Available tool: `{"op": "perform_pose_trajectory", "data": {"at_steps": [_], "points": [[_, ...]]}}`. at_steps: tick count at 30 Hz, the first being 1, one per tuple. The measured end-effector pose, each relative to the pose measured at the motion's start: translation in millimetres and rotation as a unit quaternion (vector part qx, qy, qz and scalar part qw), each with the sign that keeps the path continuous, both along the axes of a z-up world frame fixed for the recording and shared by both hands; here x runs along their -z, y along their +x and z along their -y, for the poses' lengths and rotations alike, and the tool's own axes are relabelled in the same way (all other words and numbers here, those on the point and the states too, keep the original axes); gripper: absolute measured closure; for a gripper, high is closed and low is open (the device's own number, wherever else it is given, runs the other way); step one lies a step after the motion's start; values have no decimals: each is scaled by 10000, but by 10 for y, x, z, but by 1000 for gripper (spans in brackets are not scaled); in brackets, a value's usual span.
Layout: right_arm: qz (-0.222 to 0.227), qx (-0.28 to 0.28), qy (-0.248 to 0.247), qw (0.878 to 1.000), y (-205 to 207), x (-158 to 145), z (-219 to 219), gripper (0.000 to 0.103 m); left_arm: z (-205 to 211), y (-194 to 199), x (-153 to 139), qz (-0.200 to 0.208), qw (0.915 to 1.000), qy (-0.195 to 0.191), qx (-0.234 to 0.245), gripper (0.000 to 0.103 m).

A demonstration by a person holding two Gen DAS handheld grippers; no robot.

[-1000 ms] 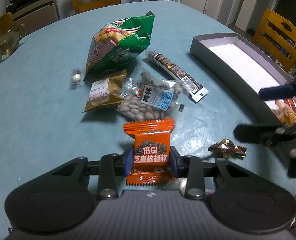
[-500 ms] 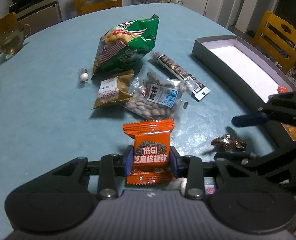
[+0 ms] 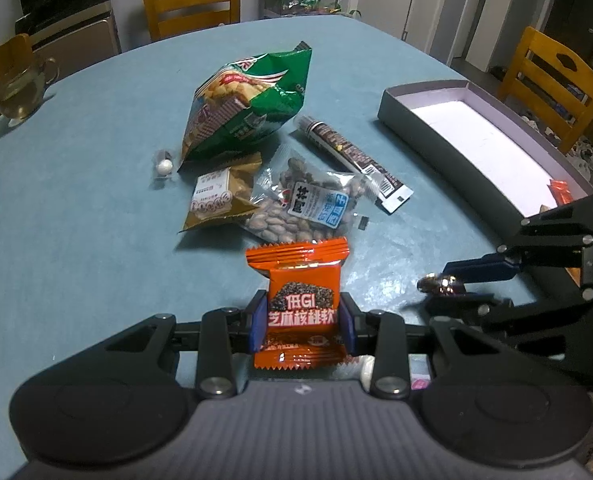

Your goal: Organize snacks

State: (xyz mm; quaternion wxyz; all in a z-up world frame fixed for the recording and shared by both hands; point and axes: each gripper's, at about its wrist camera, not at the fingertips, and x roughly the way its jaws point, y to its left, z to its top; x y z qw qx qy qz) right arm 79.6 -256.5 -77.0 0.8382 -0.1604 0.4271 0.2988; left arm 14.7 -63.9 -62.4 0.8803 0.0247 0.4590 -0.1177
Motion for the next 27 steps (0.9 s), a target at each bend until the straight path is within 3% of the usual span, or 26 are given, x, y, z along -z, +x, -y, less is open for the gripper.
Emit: {"op": "perform_pose_trajectory", "data": {"at_steps": [7, 15, 19, 27], "points": [[83, 19, -10, 10000, -4, -2, 21, 79, 22, 13, -59, 112, 9999, -23, 8, 69], [158, 244, 308, 9991, 28, -110, 131, 79, -8, 97, -169, 281, 9994, -171, -88, 70], [149, 329, 437, 9984, 52, -153, 176, 79, -44, 135, -188, 219, 9987, -409, -227, 69], [191, 376, 513, 9978, 72, -185, 199, 79, -107, 146, -199, 415, 9980, -293, -367, 70]]}}
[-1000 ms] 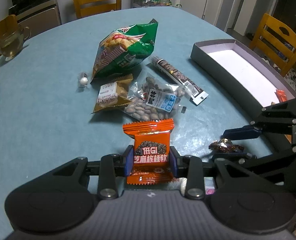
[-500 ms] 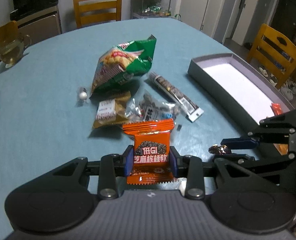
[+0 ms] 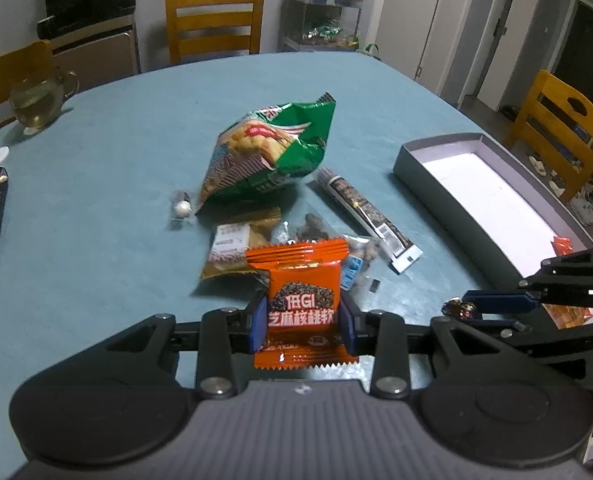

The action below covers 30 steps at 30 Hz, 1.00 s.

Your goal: Organize snacks

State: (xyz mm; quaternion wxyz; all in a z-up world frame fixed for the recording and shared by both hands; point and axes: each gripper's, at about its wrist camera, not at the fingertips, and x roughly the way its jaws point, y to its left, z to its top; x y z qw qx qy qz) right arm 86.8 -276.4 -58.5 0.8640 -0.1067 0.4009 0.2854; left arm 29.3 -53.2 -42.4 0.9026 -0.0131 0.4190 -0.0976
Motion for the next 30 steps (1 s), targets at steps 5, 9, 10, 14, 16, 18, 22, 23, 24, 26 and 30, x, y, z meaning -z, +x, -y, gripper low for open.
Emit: {"op": "perform_pose_trajectory", "data": {"at_steps": [5, 9, 10, 14, 16, 18, 22, 23, 24, 26, 30], "points": [[67, 17, 55, 10000, 3, -37, 11, 79, 50, -20, -54, 97, 9998, 96, 164, 70], [159, 66, 129, 9998, 3, -101, 43, 79, 149, -6, -113, 166, 9992, 168, 335, 70], [180, 83, 142, 9997, 8, -115, 55, 79, 175, 1, -124, 180, 9990, 186, 373, 70], [247, 196, 210, 9993, 20, -173, 121, 79, 282, 40, -157, 199, 9983, 244, 498, 70], [276, 264, 246, 9990, 26, -200, 160, 79, 334, 56, -172, 209, 9979, 256, 560, 70], [306, 342, 292, 9985, 28, -229, 204, 79, 384, 71, -190, 215, 9975, 254, 622, 70], [356, 498, 362, 9975, 37, -270, 289, 79, 488, 102, -218, 238, 9965, 241, 770, 70], [363, 536, 368, 9972, 41, -274, 305, 79, 513, 109, -225, 243, 9962, 237, 808, 70], [369, 575, 374, 9970, 44, -278, 327, 79, 546, 114, -232, 249, 9958, 233, 851, 70], [378, 660, 384, 9964, 39, -282, 374, 79, 605, 124, -245, 266, 9950, 226, 934, 70], [408, 814, 408, 9950, 31, -299, 468, 79, 721, 153, -261, 285, 9933, 204, 1100, 70]]}}
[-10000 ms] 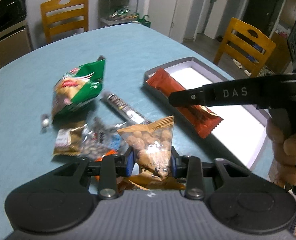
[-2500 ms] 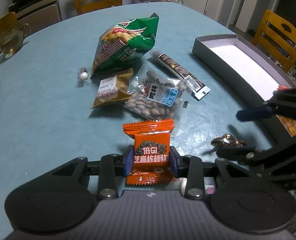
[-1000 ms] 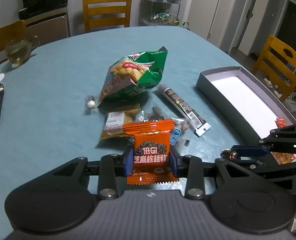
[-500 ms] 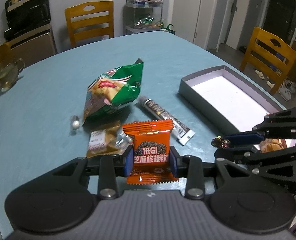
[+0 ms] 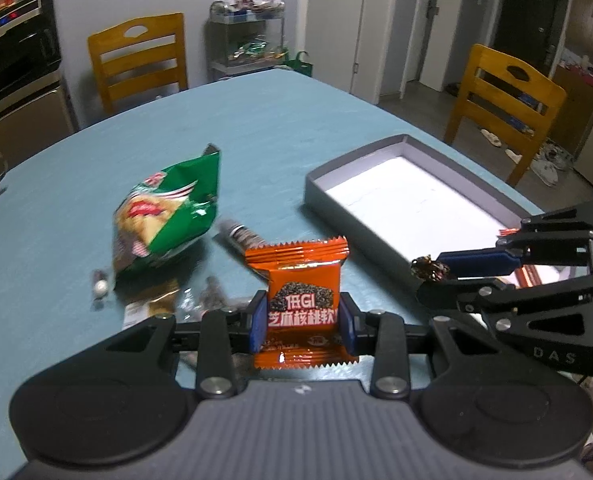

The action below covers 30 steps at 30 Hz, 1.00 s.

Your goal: Organize snacks

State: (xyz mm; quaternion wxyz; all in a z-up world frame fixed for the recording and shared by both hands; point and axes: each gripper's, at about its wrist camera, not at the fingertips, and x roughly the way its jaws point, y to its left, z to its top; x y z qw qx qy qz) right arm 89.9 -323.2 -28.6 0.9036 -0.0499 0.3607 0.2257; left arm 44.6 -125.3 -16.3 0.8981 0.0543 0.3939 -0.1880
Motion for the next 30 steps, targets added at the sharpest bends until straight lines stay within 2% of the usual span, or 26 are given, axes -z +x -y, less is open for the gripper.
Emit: {"op": "perform_pose_trajectory", "data": {"at_steps": [15, 30], "points": [[93, 615, 72, 9980, -52, -67, 396, 79, 426, 113, -64, 49, 9980, -85, 629, 70], [32, 1181, 84, 9930, -76, -24, 673, 79, 854, 157, -96, 74, 9907, -105, 1354, 70]]}}
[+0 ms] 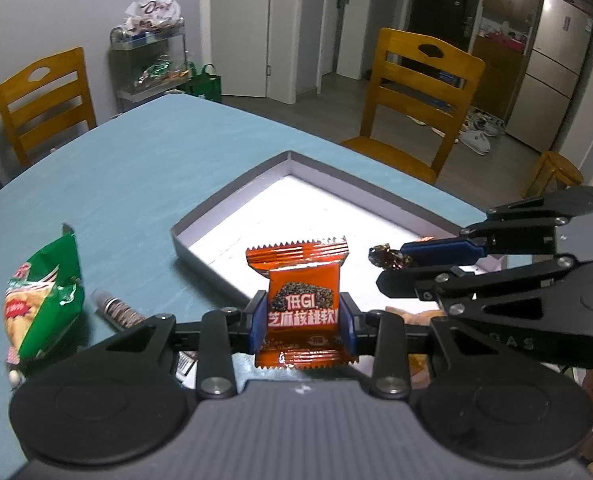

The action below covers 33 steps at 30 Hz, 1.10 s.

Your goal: Organize snacks

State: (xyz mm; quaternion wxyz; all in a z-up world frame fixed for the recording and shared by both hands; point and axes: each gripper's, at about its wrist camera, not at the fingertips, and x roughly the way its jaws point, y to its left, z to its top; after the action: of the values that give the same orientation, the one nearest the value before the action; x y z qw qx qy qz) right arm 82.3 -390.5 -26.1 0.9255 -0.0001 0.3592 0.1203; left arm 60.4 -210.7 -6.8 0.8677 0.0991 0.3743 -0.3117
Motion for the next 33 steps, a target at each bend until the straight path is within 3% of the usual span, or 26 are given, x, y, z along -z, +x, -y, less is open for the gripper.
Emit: {"op": "perform_pose_trajectory", "data": {"at_steps": [33], "points": [[-202, 839, 115, 9962, -90, 133, 397, 79, 542, 138, 109, -119, 9979, -7, 641, 70]]}}
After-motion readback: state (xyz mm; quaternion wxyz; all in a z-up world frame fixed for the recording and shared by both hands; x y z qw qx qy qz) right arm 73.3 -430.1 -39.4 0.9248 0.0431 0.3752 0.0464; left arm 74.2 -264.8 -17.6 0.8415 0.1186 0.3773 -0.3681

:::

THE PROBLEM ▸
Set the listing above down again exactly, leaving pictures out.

RESULT OF THIS EXERCISE ▸
Available tool: `{"op": "perform_pose_trajectory", "data": {"at_steps": [_], "points": [[_, ...]]}}`. at_steps: tick count at 30 Hz, the first being 1, one per tuple. The measured end-effector pose, each relative to the pose measured at the motion's start: translation in millimetres and rotation as a unit quaternion (vector part qx, qy, qz and scalar part qw), each with the sign that keeps the path continuous, both along the axes of a z-up world frame fixed for the recording and shared by both hands; here x runs along their -z, y along their +x and z along their -y, for the poses' lengths and rotations alike, and the tool's own axes are relabelled in the same way (all other words and numbers here, those on the point and the states too, keep the original axes); gripper: absolute measured closure; for a gripper, high is closed and low is open (the device's own number, wherever else it is given, runs the other way); step one lies a step after the motion's start; values have no decimals: each is scaled by 10000, but by 10 for y, x, z, but by 1000 for gripper (spans in brackets are not scaled); in brackets, a value's usual span.
Layout: right_arm: qz (-0.222 to 0.227), qx (-0.28 to 0.28), qy (-0.248 to 0.247), qw (0.878 to 1.000), y (-205 to 207), x (-158 to 145), z (-219 to 219), gripper (0.000 to 0.103 m); left_arm: z (-205 to 211), y (-194 to 199), x (-153 to 139), qz (-0.200 to 0.208), qw (0.915 to 1.000), qy (-0.195 to 0.191), qx (-0.234 to 0.245), gripper (0.000 to 0.103 m).

A demonstration by a person holding two Gen DAS handheld grippers; no robot.

[-1000 ms] 
[-500 ms] 
[+0 ms] 

Your goal: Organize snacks

State: (xyz mm; quaternion wxyz; all in a z-up world frame fixed for the recording and shared by both hands; point and axes: each gripper's, at about its wrist camera, not at the fingertips, and x roughly the way its jaws point, y to its left, z to its top; x y z qw qx qy qz) right arm 79.6 -256.5 -77.0 0.8382 -0.1604 0.4271 0.2988; left arm 14.7 -63.9 -62.4 0.8803 0.0247 0.4590 -0.1177
Motion for the next 27 steps (0.9 s), a target at each bend until the straight path is within 3% of the usual span, or 26 are given, x, y, z along -z, +x, -y, less is open for the gripper.
Emit: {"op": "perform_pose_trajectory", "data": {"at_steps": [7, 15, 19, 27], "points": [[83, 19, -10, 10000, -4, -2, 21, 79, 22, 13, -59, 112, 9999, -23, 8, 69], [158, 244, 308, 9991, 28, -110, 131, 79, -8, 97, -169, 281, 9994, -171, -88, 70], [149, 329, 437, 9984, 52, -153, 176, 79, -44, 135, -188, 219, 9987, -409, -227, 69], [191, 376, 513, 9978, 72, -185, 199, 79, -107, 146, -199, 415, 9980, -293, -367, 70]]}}
[-1000 ms] 
[-500 ms] 
[+0 ms] 

The action below covers 30 steps at 30 Hz, 1.00 s.

Your goal: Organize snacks

State: (xyz mm; quaternion wxyz; all in a z-up world frame fixed for the recording and shared by both hands; point and axes: each gripper's, at about its wrist camera, not at the fingertips, and x roughly the way its jaws point, y to its left, z to its top; x y z qw qx qy qz) right arm 86.8 -276.4 -58.5 0.8640 -0.1067 0.4009 0.2854; left arm 29.3 -53.2 -42.4 0.9026 -0.0131 0.4190 -0.0976
Motion for the next 30 steps (1 s), targets at steps 5, 9, 10, 14, 16, 18, 22, 23, 24, 26 and 30, x, y, z meaning -z, +x, -y, gripper low for open.
Emit: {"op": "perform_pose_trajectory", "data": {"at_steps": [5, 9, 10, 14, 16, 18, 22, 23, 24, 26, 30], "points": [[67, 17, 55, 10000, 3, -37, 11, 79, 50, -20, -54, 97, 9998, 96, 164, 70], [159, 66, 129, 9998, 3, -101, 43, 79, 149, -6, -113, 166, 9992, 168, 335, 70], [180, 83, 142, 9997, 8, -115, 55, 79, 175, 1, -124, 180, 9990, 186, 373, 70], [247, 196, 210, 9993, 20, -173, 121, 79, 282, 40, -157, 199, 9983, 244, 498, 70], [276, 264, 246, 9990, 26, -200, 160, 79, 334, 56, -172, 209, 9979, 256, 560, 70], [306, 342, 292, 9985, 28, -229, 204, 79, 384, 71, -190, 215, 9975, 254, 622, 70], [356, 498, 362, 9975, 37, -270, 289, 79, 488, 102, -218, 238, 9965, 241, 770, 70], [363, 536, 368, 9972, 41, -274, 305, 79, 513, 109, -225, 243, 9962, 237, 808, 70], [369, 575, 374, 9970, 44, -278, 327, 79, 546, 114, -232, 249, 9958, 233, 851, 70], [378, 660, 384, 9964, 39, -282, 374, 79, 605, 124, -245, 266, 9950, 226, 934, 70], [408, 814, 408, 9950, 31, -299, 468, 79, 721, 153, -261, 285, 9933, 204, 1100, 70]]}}
[-10000 ms] 
[-2500 ms] 
[-1000 ms] 
[-500 ms] 
[+0 ms] 

The action below covers 30 steps at 30 Hz, 1.00 s.

Your goal: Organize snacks

State: (xyz mm; quaternion wxyz; all in a z-up world frame fixed for the recording and shared by both hands; point and axes: each gripper's, at about its wrist camera, not at the fingertips, and x roughly the way its jaws point, y to its left, z to its top; x y z qw qx qy qz) right arm 89.9 -323.2 -28.6 0.9036 -0.0499 0.3607 0.2257; left arm 44.6 -125.3 -16.3 0.8981 0.0543 0.3939 -0.1880
Motion for the next 30 steps, targets added at the sharpest bends until straight lines stay within 2% of the usual span, or 26 are given, axes -z +x -y, less is open for the gripper.
Emit: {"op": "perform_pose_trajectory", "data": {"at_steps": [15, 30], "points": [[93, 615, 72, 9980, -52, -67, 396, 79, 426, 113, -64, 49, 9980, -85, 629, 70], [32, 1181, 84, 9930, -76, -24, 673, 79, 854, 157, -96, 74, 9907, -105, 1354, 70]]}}
[+0 ms] 

The action below covers 33 steps at 30 Hz, 1.10 s.

Your goal: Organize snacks

State: (xyz mm; quaternion wxyz; all in a z-up world frame fixed for the recording and shared by both hands; point and axes: each gripper's, at about its wrist camera, not at the fingertips, and x roughly the way its jaws point, y to its left, z to its top; after the action: of the values that give the same orientation, the one nearest the value before the action; x y z qw qx qy qz) right arm 82.3 -390.5 -26.1 0.9255 -0.0001 0.3592 0.1203; left arm 60.4 -210.7 -6.8 0.8677 0.0991 0.3743 -0.3117
Motion for the next 33 steps, a target at each bend until the straight path is within 3% of the usual span, or 26 are given, x, y, z along -z, +x, -y, less is open for the gripper.
Emit: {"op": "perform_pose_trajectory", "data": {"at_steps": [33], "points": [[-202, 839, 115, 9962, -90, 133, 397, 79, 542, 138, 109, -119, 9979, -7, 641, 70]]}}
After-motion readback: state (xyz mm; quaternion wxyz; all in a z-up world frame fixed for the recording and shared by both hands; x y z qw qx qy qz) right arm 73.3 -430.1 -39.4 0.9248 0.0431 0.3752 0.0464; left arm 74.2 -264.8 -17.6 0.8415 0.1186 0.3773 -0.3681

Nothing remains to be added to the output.